Kişisel İlişki Kurma Hakkına Sahip Olanlar

Ana ve Baba: Boşanma, ayrılık kararı veya ortak hayata son verilmesi gibi durumlarda, velayet hakkına sahip olmayan ebeveynler de çocuklarıyla kişisel ilişki kurabilirler. Ayrıca, velayet hakkı tamamen kaldırılmışsa veya çocuk bir aile yanına veya kuruma yerleştirilmişse bile kişisel ilişki hakkı devam edebilir. Evlilik dışı doğmuş bir çocuğun velisi olmayan bir ebeveyn de çocuklarıyla kişisel ilişki kurabilir.
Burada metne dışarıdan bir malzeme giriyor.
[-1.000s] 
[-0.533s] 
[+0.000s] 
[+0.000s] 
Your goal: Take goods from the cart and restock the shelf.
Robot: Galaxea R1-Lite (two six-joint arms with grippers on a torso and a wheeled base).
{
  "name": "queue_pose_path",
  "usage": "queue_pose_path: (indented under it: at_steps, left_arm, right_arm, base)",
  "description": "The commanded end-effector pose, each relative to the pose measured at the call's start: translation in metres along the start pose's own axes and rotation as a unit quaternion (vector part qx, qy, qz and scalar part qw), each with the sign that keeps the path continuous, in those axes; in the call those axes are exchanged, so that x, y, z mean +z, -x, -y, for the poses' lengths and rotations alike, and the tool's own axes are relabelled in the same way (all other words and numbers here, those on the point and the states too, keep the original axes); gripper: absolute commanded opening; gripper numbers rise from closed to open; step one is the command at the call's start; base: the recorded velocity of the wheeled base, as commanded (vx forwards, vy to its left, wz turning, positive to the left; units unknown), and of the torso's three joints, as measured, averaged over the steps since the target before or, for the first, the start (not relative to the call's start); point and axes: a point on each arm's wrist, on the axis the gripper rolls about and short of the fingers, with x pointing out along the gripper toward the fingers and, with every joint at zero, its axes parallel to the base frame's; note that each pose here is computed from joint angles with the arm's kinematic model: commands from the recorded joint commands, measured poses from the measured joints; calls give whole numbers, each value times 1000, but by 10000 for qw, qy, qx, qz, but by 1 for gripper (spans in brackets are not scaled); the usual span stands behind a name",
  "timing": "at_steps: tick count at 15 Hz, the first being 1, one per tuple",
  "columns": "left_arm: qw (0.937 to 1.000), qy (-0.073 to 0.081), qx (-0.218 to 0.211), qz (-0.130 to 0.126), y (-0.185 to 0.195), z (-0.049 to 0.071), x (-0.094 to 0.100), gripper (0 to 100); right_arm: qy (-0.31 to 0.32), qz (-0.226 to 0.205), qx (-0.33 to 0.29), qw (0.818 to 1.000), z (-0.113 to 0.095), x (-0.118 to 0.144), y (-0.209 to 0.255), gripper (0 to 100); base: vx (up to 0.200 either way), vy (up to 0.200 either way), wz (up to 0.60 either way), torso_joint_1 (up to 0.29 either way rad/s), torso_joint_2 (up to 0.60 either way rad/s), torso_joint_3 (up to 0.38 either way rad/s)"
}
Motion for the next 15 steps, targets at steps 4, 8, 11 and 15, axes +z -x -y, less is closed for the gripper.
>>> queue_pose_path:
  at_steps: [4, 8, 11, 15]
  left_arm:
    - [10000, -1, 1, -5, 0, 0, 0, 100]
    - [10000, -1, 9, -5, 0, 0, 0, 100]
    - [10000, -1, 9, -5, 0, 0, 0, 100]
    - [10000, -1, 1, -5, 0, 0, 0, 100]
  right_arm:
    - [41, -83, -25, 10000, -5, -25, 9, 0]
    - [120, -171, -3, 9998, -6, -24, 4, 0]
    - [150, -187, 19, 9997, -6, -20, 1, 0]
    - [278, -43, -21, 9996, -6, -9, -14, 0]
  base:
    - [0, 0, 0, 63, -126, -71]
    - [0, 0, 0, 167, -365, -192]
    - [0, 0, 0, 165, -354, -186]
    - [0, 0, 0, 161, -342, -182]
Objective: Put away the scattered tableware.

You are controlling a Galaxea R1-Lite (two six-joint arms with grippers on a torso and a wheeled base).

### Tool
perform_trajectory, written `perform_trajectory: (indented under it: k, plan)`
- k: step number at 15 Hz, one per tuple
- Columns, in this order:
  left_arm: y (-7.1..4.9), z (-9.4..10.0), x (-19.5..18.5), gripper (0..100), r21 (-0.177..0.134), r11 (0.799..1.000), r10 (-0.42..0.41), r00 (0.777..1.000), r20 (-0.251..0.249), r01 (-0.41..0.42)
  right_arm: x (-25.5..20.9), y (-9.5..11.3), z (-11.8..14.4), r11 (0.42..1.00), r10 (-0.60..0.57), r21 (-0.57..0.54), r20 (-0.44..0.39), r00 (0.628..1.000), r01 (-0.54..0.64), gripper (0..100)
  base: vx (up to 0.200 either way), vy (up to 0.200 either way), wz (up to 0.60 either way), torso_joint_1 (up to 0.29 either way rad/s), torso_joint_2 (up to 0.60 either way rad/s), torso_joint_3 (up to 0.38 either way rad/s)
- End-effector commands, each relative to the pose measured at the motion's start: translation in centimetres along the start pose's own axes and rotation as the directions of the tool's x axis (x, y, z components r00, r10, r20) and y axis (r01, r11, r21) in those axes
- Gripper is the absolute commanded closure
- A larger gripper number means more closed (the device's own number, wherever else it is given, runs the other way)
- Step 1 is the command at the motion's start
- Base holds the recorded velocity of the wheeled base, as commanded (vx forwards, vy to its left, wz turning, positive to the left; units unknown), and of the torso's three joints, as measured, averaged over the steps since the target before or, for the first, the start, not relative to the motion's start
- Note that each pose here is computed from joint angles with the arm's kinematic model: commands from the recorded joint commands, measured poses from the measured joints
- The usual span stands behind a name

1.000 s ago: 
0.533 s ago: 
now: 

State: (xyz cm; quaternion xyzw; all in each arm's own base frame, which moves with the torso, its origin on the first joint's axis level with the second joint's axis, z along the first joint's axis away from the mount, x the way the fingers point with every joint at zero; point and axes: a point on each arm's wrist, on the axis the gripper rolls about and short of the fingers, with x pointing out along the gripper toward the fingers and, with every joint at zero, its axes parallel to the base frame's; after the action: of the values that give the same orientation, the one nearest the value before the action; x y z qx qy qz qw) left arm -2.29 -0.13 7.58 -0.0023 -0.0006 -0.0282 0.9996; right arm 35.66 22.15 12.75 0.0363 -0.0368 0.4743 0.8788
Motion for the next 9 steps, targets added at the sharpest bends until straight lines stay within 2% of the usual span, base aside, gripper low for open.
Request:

Üçüncü Kişiler: Belirli koşullar altında ve çocuğun yararına uygun olduğu durumlarda, Medeni Kanun çocuğun hısımlarına da kişisel ilişki hakkı tanır.

Çocuk: Kişisel ilişki kurma hakkı sadece ana ve babaya değil, çocuğa da tanınmış bir haktır. Medeni Kanun’un 323. maddesi ile Birleşmiş Milletler Çocuk Hakları Sözleşmesi’nin hükümleri göz önüne alındığında, bu hak çocuğa bir yüküm değil, bir hak olarak tanınmıştır.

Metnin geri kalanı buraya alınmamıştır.